Spark Context
Initializing Spark Context for Spark 1.0 and for version 2 and above, SparkContext, SQLContext are unified under SparkSession.
Creating Spark Context — Create SparkConf() object with below syntax
val conf = new SparkConf().setMaster(“local[*]”).setAppName(“SparkTestApp”)
Initialize SparkContext by passing conf object
val sc = new SparkContext(conf)
val sqlContext = org.apache.spark.sql.SQLContext(sc) ( Deprecated )

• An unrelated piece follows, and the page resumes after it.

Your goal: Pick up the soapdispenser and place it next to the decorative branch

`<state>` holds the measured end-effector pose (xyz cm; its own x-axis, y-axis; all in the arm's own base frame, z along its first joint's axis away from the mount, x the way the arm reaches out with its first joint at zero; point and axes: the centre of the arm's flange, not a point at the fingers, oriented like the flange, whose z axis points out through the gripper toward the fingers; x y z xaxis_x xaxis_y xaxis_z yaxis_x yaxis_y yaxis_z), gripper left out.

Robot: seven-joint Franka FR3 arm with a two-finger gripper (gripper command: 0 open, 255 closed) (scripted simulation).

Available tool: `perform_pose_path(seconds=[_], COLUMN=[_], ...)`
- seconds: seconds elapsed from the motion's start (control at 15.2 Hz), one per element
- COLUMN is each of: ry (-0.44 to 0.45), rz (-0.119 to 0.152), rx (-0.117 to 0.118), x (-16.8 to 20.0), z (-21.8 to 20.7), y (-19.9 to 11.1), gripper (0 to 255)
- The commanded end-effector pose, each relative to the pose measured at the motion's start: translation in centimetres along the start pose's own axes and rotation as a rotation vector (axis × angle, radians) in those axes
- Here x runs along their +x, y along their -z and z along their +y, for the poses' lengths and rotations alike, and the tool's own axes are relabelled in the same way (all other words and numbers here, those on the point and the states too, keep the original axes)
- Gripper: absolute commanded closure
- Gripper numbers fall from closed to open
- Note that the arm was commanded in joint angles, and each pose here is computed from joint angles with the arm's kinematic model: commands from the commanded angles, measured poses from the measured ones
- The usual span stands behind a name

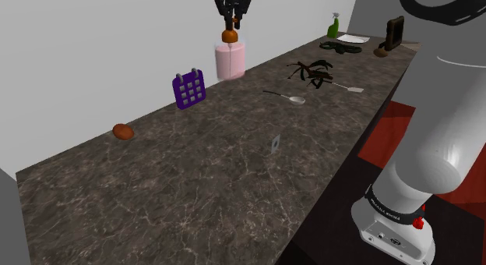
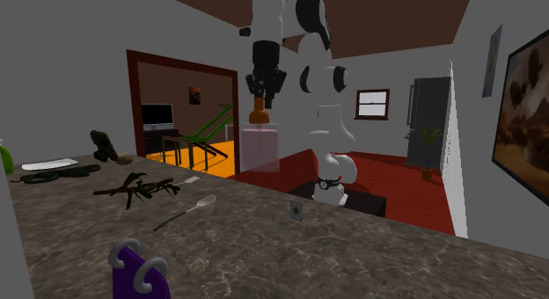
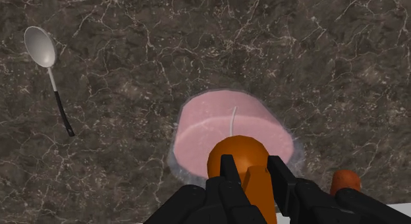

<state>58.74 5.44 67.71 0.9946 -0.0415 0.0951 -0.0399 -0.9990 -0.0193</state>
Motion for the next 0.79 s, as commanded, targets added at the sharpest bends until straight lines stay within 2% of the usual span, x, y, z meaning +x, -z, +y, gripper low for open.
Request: perform_pose_path(seconds=[0.0,0.73], ry=[0.0,0.0], rz=[0.0,0.0], rx=[0.0,0.0], x=[0.0,-1.0], z=[0.1,14.3], y=[0.9,-1.5], gripper=[255,255])
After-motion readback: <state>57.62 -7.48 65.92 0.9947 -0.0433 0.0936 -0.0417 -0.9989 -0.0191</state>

In version 2.0 and greater we can use SparkSession
val spark = SparkSession.builder.appName(“Spark_Test”).master(“local[*]”).enableHiveSupport().getOrCreate()
Getting All Configuration Values
spark.SparkContext.getConf.getAll.foreach(println) or spark.conf.getAll.foreach(println)
(spark.sql.catalogImplementation,hive)
(spark.driver.host,192.168.0.13)
(spark.app.name,SparkDataFrames)
(spark.master,local[*])
(spark.executor.id,driver)
(spark.driver.port,58959)
(spark.app.id,local-1582091700372)
Changing Spark Configurations
- While Defining SparkSession
val spark = SparkSession.builder.config(“spark.driver.cores”,16).appName(“Spark_Test”).master(“local[*]).enableHiveSupport().getOrCreate()
2. Adding Configuration after initializing SparkSession
spark.conf.set(“spark.logConf”,false)
3. Supplying it in the command line
./bin/spark-submit --name "My app" --master local[4] --conf spark.eventLog.enabled=false
--conf "spark.executor.extraJavaOptions=-XX:+PrintGCDetails -XX:+PrintGCTimeStamps" myApp.jar
Different Spark Configurations
spark.app.name
spark.driver.cores
spark.driver.memory
spark.executor.memory
spark.extraListeners
spark.driver.maxResultSize
spark.local.dir
spark.logConf
spark.master
spark.submit.deployMode